**WORK REQUIRED**
From the records below, copy every line that contains the word "fingers".

+++

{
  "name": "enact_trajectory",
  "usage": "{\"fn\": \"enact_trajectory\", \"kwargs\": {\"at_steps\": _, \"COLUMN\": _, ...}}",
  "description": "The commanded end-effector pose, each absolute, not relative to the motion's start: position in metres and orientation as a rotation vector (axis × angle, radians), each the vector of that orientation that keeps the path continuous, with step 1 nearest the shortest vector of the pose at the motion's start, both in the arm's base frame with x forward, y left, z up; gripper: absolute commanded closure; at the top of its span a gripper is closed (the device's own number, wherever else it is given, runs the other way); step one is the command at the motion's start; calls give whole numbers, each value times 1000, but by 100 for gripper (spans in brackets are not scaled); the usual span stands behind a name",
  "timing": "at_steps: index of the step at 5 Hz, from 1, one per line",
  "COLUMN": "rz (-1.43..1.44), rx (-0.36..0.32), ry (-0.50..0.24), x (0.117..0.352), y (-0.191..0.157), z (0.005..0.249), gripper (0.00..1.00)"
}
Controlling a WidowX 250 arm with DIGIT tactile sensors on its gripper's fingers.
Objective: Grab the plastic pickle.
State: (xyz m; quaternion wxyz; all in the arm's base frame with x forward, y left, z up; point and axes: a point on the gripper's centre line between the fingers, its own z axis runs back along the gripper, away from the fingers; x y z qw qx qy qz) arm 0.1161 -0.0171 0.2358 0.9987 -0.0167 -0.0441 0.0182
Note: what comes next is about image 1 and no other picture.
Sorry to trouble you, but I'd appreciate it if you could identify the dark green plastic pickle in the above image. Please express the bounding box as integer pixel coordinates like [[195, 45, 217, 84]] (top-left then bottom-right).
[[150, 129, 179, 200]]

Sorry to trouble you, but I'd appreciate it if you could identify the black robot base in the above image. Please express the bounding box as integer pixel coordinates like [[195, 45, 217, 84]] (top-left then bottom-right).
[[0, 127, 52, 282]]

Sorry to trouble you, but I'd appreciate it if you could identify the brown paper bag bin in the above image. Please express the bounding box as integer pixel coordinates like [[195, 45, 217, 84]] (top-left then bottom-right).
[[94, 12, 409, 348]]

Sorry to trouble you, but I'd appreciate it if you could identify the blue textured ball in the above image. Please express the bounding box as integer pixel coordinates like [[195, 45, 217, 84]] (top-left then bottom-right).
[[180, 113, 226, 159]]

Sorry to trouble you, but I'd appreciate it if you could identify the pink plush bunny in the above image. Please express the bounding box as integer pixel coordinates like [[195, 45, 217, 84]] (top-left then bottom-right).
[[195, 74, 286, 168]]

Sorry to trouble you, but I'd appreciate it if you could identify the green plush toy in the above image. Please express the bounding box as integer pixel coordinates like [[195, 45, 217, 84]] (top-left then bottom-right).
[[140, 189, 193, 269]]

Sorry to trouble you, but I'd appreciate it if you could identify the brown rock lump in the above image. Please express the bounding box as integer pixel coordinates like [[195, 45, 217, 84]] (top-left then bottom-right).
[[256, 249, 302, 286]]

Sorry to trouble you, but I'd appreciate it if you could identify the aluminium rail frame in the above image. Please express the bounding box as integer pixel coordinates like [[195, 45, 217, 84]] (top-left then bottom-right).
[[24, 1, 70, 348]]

+++

**FINAL ANSWER**
Controlling a WidowX 250 arm with DIGIT tactile sensors on its gripper's fingers.
State: (xyz m; quaternion wxyz; all in the arm's base frame with x forward, y left, z up; point and axes: a point on the gripper's centre line between the fingers, its own z axis runs back along the gripper, away from the fingers; x y z qw qx qy qz) arm 0.1161 -0.0171 0.2358 0.9987 -0.0167 -0.0441 0.0182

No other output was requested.